In a Defined Benefit plan, the company takes that investment risk. It promises to pay you a retirement, and how it gets there is its problem. This is not entirely risk free for a saver as you have to worry about the company going bust, but in general the certainty that a DB plan gives is worth a lot. One measure of this is the price that companies have to pay insurers to take over their DB plans. Before life insurance companies will agree to promise to pay retirees the same pension that they are already getting from companies, they will typically ask for a premium of up to 30% to the assets in the existing fund. In other words the certainty that is offered by having your payments guaranteed (and not subject to the fluctuations of the market) is worth at least 30% of your assets. And that assumes you are already retired.
Trying to buy a similar annuity from a life insurer while you are still working is almost impossible because few insurers will want to take on the risk of what might happen to stock and bond markets 30-40 years from now.
Another risk that has to be taken into account is the question of how long you will live. A long, healthy life should be a blessing. But if you are in a defined contribution fund there is nothing to protect your savings from the fact that the longer you live in retirement, the more money you will need to avoid running out of catnip. This doesn't just affect retirees. Although I'm in my late 30s, the average life expectancy of people retiring now is increasing by as much as a few months every year. By the time I hit retirement age I can, with luck (and on average) look forward to many years of walking the dog. The downside is that by the time I get to that age, the price of buying an annuity with my savings will have increased to reflect that.
Employees in DB funds don't have to worry about such things. Rising longevity is a problem for the fund and their employer, which has to top up the retirement fund if it starts running short of money.. So it is not surprising that most big companies have now closed their DB plans to new members and are also trying to get existing members of these plans to switch out. The way they are doing it is by offering incentives.

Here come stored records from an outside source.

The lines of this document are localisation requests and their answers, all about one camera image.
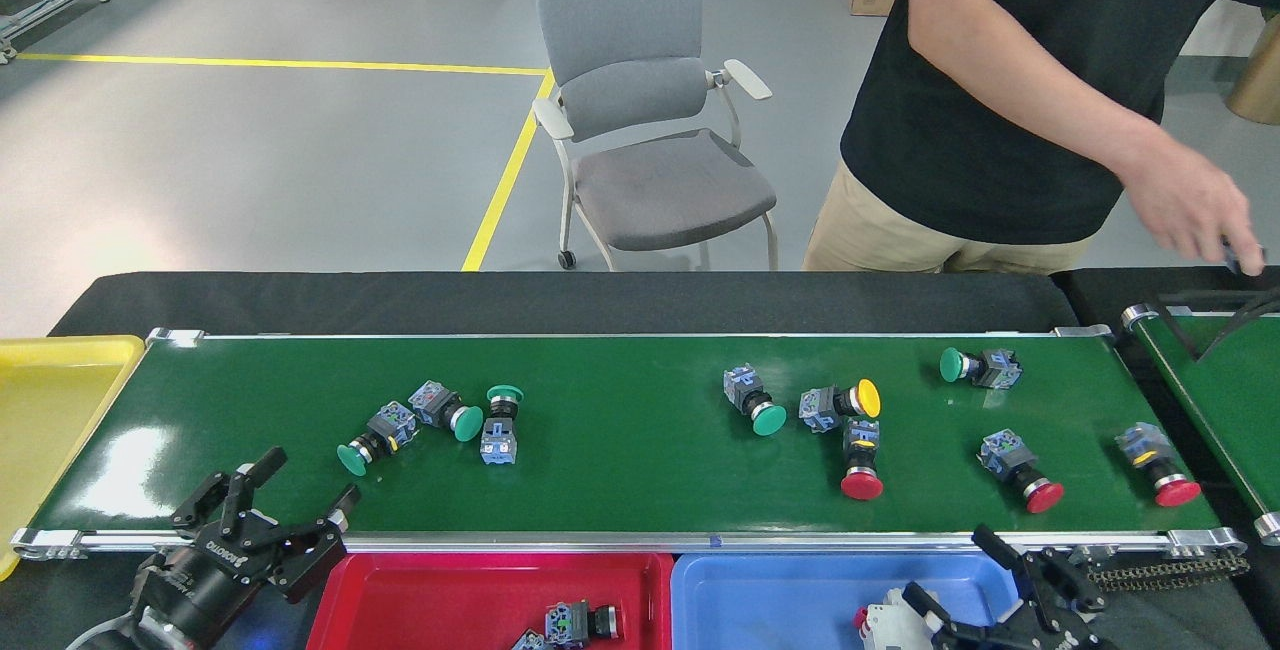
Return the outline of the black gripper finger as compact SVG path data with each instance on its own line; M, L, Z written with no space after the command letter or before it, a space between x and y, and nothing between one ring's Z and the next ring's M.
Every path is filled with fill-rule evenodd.
M253 495L288 461L283 447L273 447L253 463L239 466L234 472L212 472L195 491L172 512L172 527L184 537L209 526L228 539L241 527L241 514L253 505Z
M1005 637L995 626L955 621L919 583L902 591L905 603L922 618L934 649L1005 649Z
M348 482L316 519L282 526L270 532L268 583L288 603L300 603L346 557L343 534L349 527L349 513L360 499L356 482Z
M1012 577L1018 603L998 624L1015 631L1083 631L1108 609L1100 586L1053 548L1019 553L986 525L972 541Z

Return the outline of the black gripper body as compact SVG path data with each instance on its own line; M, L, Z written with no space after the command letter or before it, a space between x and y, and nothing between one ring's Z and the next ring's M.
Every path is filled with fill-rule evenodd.
M300 537L266 514L173 514L189 544L159 550L140 568L128 612L145 649L210 649L265 585L285 575Z
M1055 612L1043 624L1036 610L1015 610L989 630L997 647L1111 649L1111 642L1087 622L1091 615Z

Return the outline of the person's right hand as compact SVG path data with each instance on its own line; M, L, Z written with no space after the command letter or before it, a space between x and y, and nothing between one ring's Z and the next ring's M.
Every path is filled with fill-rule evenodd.
M1240 273L1261 275L1265 253L1247 196L1204 155L1155 131L1110 168L1157 244L1207 262L1224 261L1229 246Z

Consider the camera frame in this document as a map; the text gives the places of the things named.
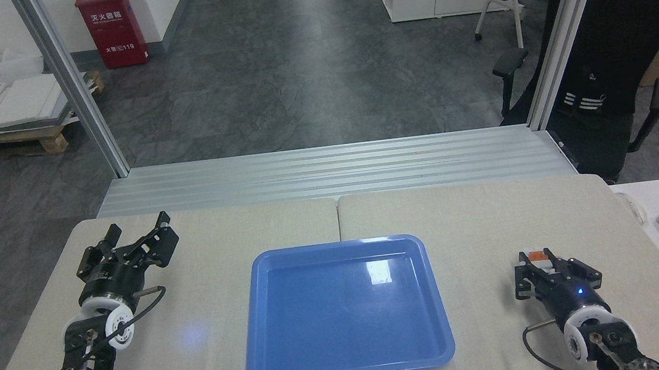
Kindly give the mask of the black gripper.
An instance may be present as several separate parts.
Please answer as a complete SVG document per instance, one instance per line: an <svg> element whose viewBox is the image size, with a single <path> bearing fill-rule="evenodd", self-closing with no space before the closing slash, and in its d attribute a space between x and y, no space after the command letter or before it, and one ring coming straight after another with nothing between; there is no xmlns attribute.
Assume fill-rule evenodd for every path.
<svg viewBox="0 0 659 370"><path fill-rule="evenodd" d="M122 233L117 224L111 224L105 238L96 246L85 249L76 271L85 286L79 296L80 304L94 297L114 298L124 303L136 302L134 293L141 291L145 284L141 267L167 267L176 250L179 236L170 226L170 221L168 212L158 214L153 230L126 248L128 264L103 261L110 257Z"/></svg>
<svg viewBox="0 0 659 370"><path fill-rule="evenodd" d="M521 251L514 266L515 299L529 299L538 288L538 298L560 331L574 312L585 306L609 305L596 292L602 273L576 258L557 257L548 249Z"/></svg>

The transfer incentive scam
All of which brings me to a talk by David Norgrove, the chairman of Britain's official Pensions Regulator on transfer incentives being offered by companies and some of the "worrying tactics" they are using to encourage people to leave Defined Benefit plans. These include putting excessive pressure on people (calling and coming to their houses), misinforming them by suggesting the DB fund is not safe and using high pressure sales tactics such as telling them they only have a limited time to act. But that trustees of pension funds should:
...start from the presumption that such exercises and transfers are not in member interests.In other words "if they want me to have it, then I probably don't" - which would seem to be a fair starting point for skeptically assessing all offers in the snake oil world of savings, investment and retirement.
Many members are likely to be strongly influenced in their decision to transfer by the immediate prospect of receiving an attractive amount of cash - or by an offer which contrasts an 'enhanced' transfer value with a pension from an under-funded scheme.
...If a company is willing to encourage the transfer, the company's gain is likely to be the member's loss.